12/12/18 à 12:00 - Mise à jour à 11/12/18 à 12:36

Jason Denayer peut apporter sa contribution à un club qui a de l'avenir en Europe mais pour cela, il doit réussir au moins un match nul en Ukraine ce soir.

Pourquoi Lyon ne perce pas en Europe

Jason Denayer face à Raheem Sterling de Manchester City en Champions League. © VI Images / Gerrit van Keulen

La sixième journée de la Ligue des Champions est cruciale : il y a une fameuse différence de prestige et de rentrées entre l'EL et la CL. Y compris pour Jason Denayer et son Olympique lyonnais, qui lutte pour la deuxième place en Ligue 1, derrière l'inaccessible PSG. Il est en concurrence avec Marseille, Lille, Montpellier et son voisin, Saint-Étienne. Mais ce soir, à Kharkiv, en Ukraine, Lyon joue son va-tout : soit il passe l'hiver en Ligue des Champions, soit il laisse sa place au Shakhtar Donetsk et doit se rabattre sur l'EL.

Lyon, c'est l'équipe de Moussa Dembélé (celui du Celtic et du PSG, avant), de Memphis Depay et de Bertrand Traoré, que Chelsea avait repéré à Auxerre. C'est aussi l'ancien employeur de Belfodil (ex-Standard, à Hoffenheim), Lacazette, Umtiti et Benzema, tous formés à Lyon. Nabil Fekir est l'actuel porte-drapeau de cette école. Tous ces footballeurs ont été vendus, parce qu'ils étaient bons mais aussi pour permettre au club de garder pied dans la course aux investissements menée par Monaco, l'OM et le PSG ces dernières années. Leur argent leur a permis de mettre un terme aux succès de l'OL.
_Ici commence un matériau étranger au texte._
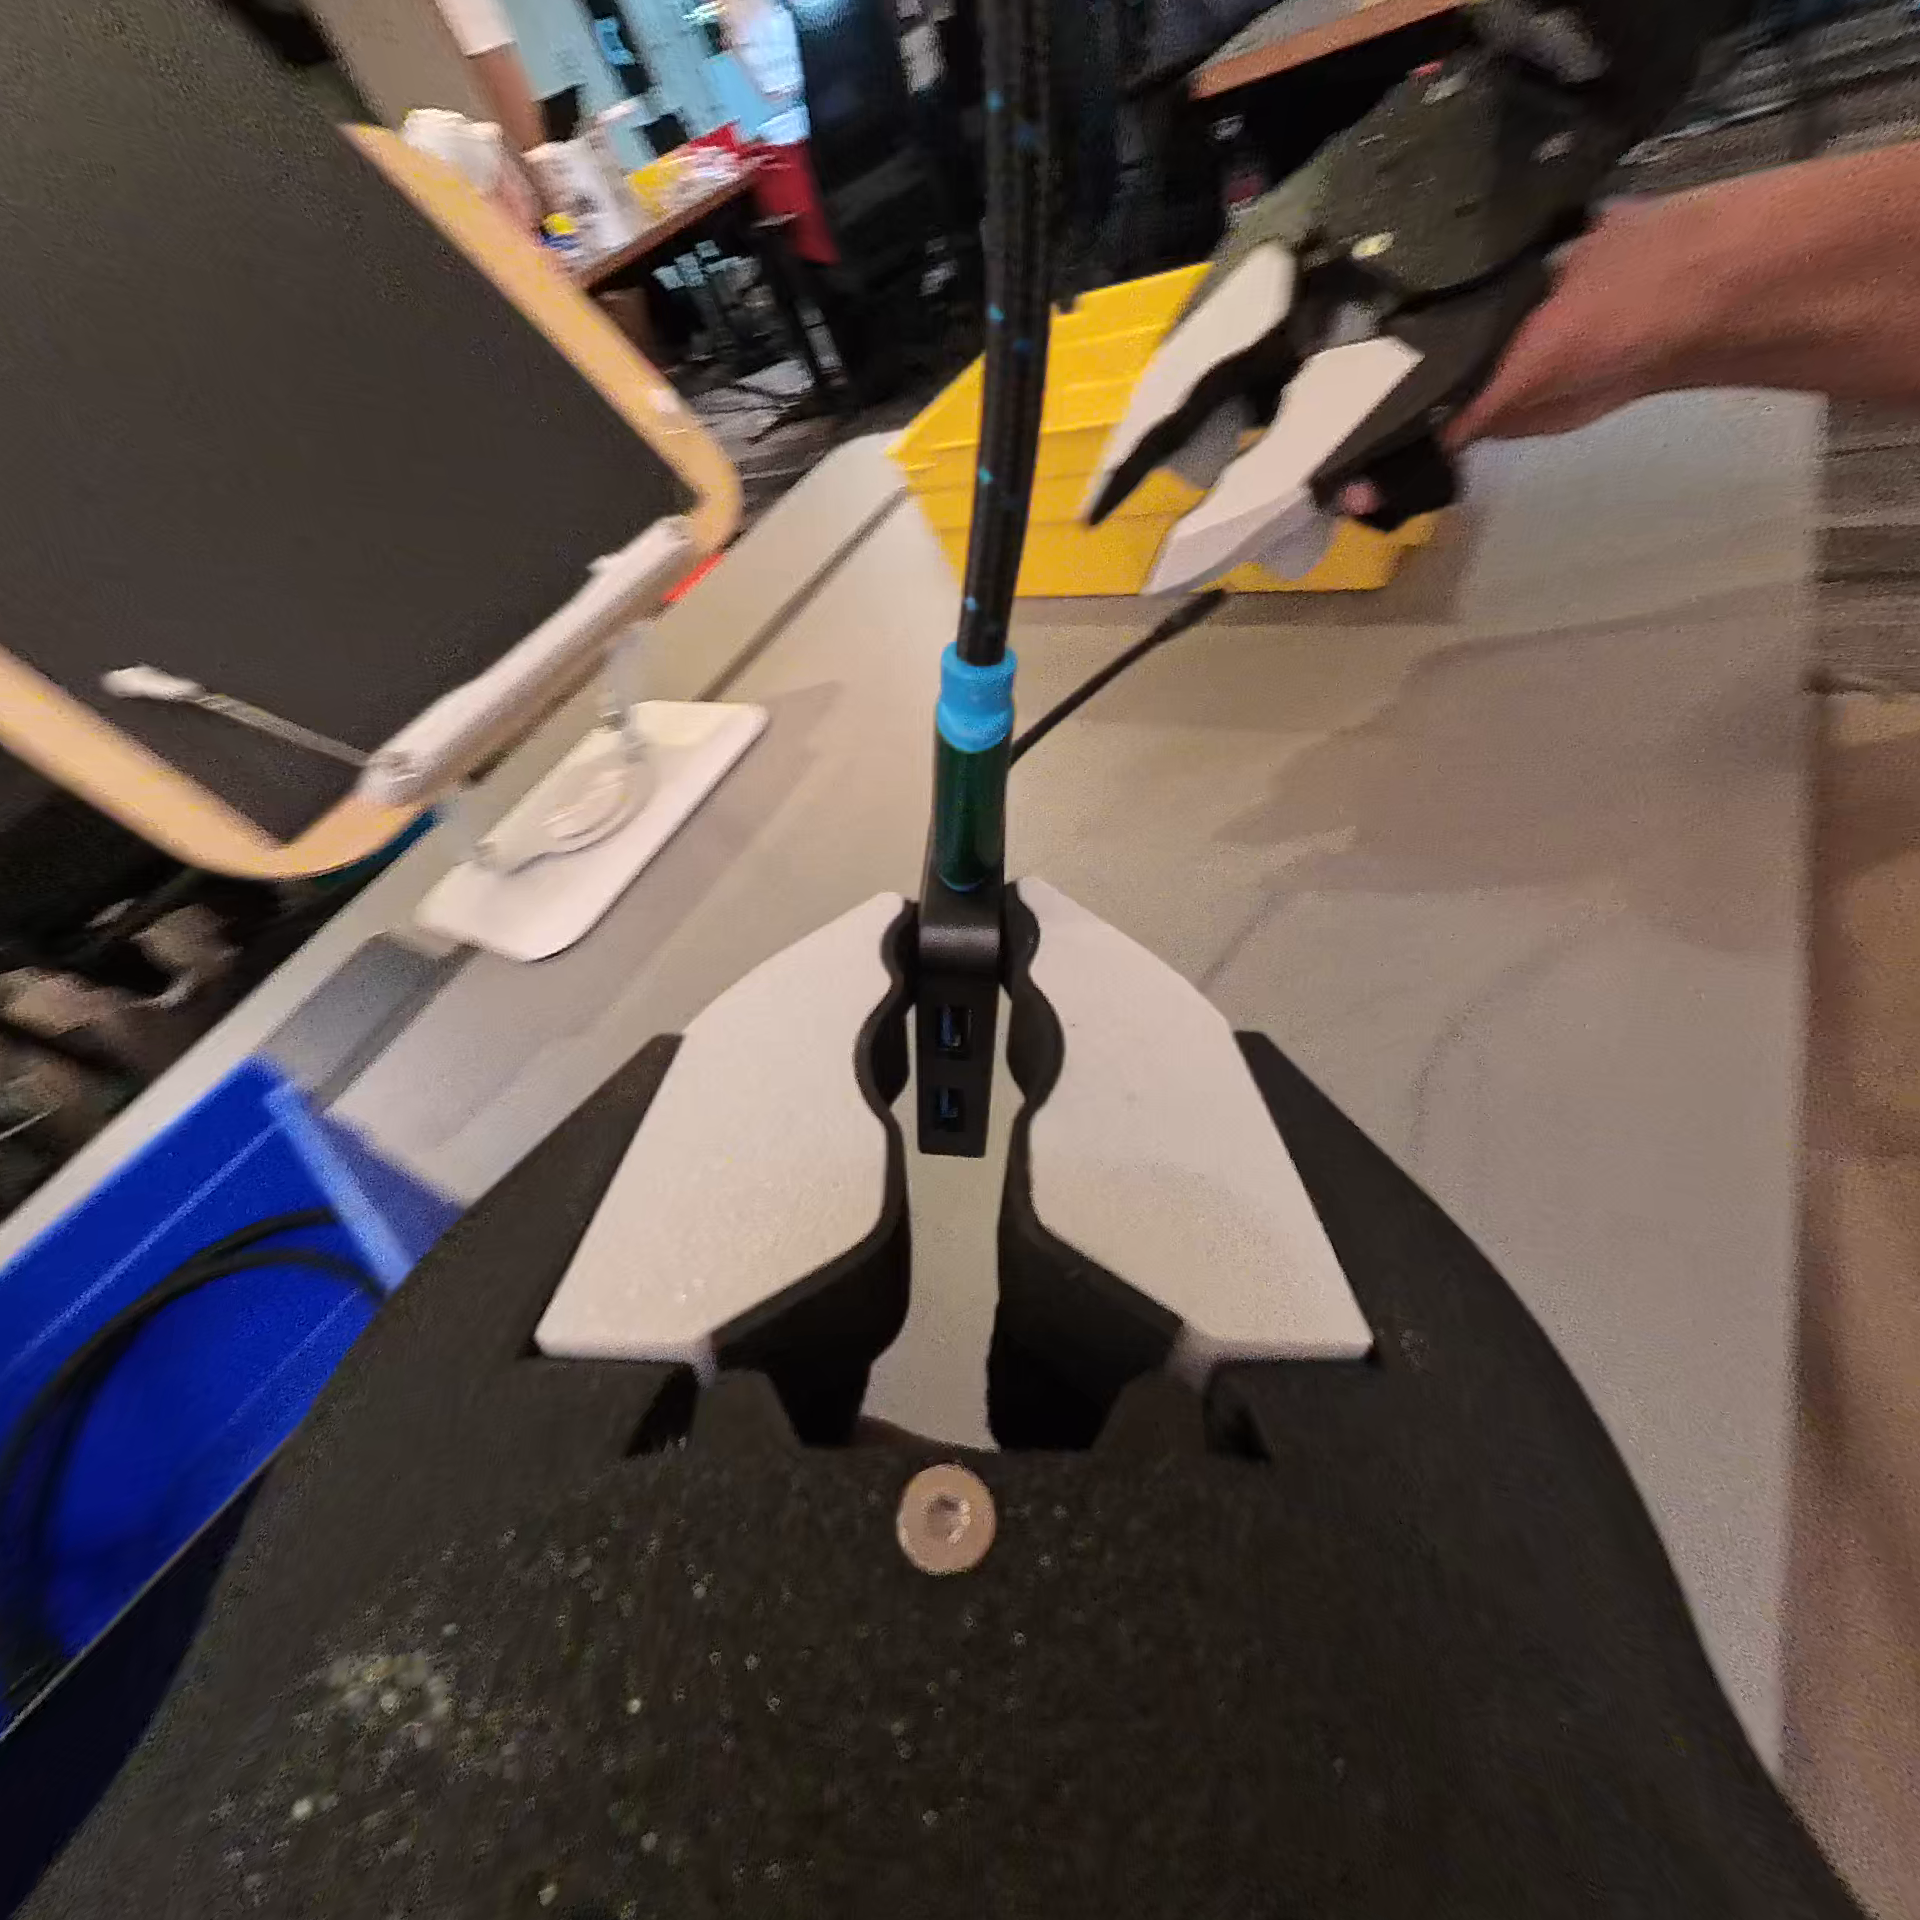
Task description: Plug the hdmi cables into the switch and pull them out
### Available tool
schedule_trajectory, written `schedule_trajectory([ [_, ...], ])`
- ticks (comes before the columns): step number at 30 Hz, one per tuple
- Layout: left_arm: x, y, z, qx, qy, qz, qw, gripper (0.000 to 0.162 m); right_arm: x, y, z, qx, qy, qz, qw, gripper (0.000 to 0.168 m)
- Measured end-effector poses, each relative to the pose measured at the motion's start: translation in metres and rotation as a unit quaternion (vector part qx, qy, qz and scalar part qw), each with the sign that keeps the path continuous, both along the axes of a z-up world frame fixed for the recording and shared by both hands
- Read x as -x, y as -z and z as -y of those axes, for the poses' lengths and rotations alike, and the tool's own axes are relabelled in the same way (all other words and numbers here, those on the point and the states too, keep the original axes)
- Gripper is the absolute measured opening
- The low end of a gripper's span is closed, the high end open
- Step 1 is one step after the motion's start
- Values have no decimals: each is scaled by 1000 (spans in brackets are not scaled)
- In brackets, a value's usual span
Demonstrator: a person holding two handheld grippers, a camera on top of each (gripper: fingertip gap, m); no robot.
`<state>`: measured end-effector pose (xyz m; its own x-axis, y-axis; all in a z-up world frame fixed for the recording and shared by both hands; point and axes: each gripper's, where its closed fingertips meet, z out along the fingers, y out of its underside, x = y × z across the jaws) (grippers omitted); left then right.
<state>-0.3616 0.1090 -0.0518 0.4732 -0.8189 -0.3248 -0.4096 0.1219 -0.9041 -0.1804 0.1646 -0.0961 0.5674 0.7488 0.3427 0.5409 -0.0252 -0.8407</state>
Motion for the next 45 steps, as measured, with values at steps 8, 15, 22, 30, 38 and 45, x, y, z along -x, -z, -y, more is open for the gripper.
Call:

Depuis 2016, un revirement s'opère grâce à la construction du nouveau stade. En début d'année, l'OL a rejoint la 21e place du classement des clubs les plus riches établi par Deloitte. Il se pourrait qu'en janvier, Lyon intègre le top 20. Récemment, L'Équipe a publié des chiffres qui illustrent sa progression : en 2014-2015, son budget était encore de 103 millions mais depuis le déménagement du stade de Gerland au nouveau stade de Décinnes, il est passé à 250 millions et l'année passée, il a même atteint 289,5 millions. Gerland générait onze millions par an. Décinnes 52,9 millions, un montant encore rehaussé par l'organisation de concerts et autres événements.

Ça ne va pas sans frais, Lyon a dû emprunter et beaucoup : 248 des 405 millions du coût total. Le club a diminué la somme en vendant 20% de ses parts à des Chinois, pour cent millions.